• Instructions to follow:
Search the listing for the string "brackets". Copy every line that has it.
━━━━━━━━
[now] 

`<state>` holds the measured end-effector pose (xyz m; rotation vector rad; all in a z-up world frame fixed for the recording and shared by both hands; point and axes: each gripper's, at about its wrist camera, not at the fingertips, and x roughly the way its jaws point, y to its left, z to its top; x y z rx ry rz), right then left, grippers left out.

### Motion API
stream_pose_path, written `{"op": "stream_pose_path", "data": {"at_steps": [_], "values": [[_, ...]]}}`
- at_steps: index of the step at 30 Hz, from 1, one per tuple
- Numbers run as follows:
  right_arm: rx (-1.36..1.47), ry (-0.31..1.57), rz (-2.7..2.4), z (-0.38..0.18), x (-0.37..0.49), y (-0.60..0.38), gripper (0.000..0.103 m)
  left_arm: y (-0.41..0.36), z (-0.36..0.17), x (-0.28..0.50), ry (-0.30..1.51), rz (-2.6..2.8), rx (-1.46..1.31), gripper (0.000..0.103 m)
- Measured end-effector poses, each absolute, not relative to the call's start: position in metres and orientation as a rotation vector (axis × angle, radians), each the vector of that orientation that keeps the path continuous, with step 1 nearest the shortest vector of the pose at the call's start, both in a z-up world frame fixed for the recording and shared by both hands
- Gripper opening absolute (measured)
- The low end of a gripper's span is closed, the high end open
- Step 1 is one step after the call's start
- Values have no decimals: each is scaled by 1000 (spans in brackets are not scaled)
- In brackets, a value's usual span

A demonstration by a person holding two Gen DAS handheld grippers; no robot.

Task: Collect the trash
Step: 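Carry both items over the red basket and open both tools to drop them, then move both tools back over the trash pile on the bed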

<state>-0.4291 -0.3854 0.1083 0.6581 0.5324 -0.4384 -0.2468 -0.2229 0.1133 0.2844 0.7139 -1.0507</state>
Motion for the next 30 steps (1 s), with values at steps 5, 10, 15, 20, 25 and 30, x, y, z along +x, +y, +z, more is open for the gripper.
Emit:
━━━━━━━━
• Solution:
- Values have no decimals: each is scaled by 1000 (spans in brackets are not scaled)
- In brackets, a value's usual span

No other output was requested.